> [DIRECTIONS]
Repeat the whole listing. Keep it exact.

** Opening DATA block **

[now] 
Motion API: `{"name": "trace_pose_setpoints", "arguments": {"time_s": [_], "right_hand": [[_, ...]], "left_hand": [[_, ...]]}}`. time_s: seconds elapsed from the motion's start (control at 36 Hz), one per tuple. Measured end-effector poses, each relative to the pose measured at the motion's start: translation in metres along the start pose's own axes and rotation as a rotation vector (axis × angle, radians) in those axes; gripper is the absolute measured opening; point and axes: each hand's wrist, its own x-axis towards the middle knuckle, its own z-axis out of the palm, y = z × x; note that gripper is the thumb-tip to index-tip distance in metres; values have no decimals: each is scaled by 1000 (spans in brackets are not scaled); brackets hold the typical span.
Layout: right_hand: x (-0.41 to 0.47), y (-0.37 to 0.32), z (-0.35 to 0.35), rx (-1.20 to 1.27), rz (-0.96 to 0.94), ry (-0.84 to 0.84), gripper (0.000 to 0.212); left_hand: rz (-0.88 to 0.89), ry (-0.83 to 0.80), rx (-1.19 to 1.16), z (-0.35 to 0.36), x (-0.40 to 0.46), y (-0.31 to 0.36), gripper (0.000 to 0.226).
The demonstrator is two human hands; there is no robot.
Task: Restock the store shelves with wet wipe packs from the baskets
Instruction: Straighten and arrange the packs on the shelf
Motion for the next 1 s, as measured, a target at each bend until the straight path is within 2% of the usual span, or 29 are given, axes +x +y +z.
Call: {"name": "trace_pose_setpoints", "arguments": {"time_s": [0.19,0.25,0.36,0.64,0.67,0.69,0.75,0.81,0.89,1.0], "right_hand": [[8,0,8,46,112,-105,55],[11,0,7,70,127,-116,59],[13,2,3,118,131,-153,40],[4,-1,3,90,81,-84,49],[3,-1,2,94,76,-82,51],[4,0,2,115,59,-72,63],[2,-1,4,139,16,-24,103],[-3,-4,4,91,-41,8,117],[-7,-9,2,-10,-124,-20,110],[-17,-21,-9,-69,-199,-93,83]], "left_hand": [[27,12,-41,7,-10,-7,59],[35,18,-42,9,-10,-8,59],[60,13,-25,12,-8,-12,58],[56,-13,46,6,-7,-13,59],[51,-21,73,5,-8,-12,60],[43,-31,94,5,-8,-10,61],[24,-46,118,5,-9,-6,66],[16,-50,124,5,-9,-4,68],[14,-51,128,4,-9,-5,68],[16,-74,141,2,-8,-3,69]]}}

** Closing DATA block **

> [SOLUTION TO THE EXERCISE]
[now] 
Motion API: `{"name": "trace_pose_setpoints", "arguments": {"time_s": [_], "right_hand": [[_, ...]], "left_hand": [[_, ...]]}}`. time_s: seconds elapsed from the motion's start (control at 36 Hz), one per tuple. Measured end-effector poses, each relative to the pose measured at the motion's start: translation in metres along the start pose's own axes and rotation as a rotation vector (axis × angle, radians) in those axes; gripper is the absolute measured opening; point and axes: each hand's wrist, its own x-axis towards the middle knuckle, its own z-axis out of the palm, y = z × x; note that gripper is the thumb-tip to index-tip distance in metres; values have no decimals: each is scaled by 1000 (spans in brackets are not scaled); brackets hold the typical span.
Layout: right_hand: x (-0.41 to 0.47), y (-0.37 to 0.32), z (-0.35 to 0.35), rx (-1.20 to 1.27), rz (-0.96 to 0.94), ry (-0.84 to 0.84), gripper (0.000 to 0.212); left_hand: rz (-0.88 to 0.89), ry (-0.83 to 0.80), rx (-1.19 to 1.16), z (-0.35 to 0.36), x (-0.40 to 0.46), y (-0.31 to 0.36), gripper (0.000 to 0.226).
The demonstrator is two human hands; there is no robot.
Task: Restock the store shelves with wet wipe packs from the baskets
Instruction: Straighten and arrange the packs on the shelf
Motion for the next 1 s, as measured, a target at each bend until the straight path is within 2% of the usual span, or 29 are given, axes +x +y +z.
Call: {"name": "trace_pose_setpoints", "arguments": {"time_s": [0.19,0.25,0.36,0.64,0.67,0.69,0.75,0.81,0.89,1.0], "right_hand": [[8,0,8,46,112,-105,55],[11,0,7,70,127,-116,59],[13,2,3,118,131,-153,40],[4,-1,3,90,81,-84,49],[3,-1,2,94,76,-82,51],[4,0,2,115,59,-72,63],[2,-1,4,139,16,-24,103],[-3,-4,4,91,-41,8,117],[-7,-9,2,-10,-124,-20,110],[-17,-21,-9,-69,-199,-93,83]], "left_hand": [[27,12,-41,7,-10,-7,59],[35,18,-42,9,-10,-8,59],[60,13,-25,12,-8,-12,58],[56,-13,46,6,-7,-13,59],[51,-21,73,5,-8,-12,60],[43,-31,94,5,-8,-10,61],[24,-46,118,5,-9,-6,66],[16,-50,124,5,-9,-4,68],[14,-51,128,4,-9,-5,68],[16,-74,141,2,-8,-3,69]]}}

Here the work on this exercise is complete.